While scheduling an hour at a time to watch training content might be unrealistic, scheduling 10 minutes a day to develop leadership skills is completely viable.
Critics might point out that breaking up a longer subject over the course of a week might be ineffective. Is that reasonable criticism? Not necessarily.
A lot of L&D professionals are familiar with content chunking, but just in case you’re not, it’s when larger content is broken down into smaller chunks.
A great visual guide to content chunking was provided by eLearning Industry, and showed this:
Here’s an example of content that hasn’t been chunked:
Here is the same content, after it has been chunked:
See how much easier it is to quickly get the relevant information from the chunked content?
While we understand that chunking content is better than longer form content, does spacing content out over the course of a few days affect retention?
The answer all depends on how the brain remembers things.
One Brick at a Time
A study published in the Journal of Cognitive Neuroscience showed that its easier to learn something new if you can link it back to something that you already know.
In this study, a neuroscientist named Marlieke van Keseteren tested two different groups of biology or pedagogy students who had just started on their second year.
Half of the biologists were presented with new information about biology, and the other half of the biologists were presented with new information about pedagogy.

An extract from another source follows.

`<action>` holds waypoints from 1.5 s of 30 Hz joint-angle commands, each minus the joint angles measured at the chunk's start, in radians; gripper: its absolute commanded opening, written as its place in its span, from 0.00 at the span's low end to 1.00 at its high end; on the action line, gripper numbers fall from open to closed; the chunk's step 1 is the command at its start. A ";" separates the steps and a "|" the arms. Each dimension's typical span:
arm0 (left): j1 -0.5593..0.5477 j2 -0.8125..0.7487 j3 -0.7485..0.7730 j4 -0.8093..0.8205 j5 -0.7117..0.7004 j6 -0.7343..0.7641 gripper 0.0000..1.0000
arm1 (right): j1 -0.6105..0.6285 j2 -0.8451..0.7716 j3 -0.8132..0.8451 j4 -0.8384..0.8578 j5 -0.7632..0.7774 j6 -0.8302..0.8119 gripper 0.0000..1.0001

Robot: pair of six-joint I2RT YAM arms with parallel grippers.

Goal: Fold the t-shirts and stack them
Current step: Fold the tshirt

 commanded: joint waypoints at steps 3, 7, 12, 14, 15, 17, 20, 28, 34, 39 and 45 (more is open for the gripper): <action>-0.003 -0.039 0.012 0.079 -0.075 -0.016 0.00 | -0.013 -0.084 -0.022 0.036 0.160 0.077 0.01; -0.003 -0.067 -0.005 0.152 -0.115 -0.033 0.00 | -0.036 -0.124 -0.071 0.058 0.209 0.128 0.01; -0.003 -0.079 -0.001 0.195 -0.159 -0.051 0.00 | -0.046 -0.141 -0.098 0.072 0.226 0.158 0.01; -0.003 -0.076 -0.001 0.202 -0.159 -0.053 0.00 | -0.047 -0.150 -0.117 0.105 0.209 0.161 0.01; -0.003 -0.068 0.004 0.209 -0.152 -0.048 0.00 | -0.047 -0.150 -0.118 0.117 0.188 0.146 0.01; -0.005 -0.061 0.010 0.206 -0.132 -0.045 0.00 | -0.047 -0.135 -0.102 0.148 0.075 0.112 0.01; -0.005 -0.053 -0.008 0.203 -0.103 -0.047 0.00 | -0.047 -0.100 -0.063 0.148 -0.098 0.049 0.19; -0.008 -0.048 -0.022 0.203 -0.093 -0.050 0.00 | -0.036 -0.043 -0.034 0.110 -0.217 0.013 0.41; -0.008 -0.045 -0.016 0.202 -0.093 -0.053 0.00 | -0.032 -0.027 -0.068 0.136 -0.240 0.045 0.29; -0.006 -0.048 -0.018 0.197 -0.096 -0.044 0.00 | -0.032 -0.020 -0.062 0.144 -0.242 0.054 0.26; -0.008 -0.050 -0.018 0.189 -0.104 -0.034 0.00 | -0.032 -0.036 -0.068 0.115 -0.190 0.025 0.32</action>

Half of the pedagogists were presented with new information about biology, and the other half of the pedagogists were presented with new information about pedagogy.
As you can expect, the groups that expanded on their current knowledge had significantly higher levels of recall the next day, compared to the groups that were introduced to new knowledge.
That means that spacing content out over a few days is actually better for learning retention. Introducing bits of knowledge a little at a time helps build on existing knowledge, rather than introducing an hour’s worth of new knowledge in a single session.
It’s true, you can’t learn everything about how to play an instrument in four minutes. But you can learn the names of a guitar’s strings in a few minutes, and you can learn to play your first chord in a matter of minutes.
Microlearning is a strength for all companies because it works with modern learners’ attention span and packed schedule, and it’s optimized around the way the human brain retains information.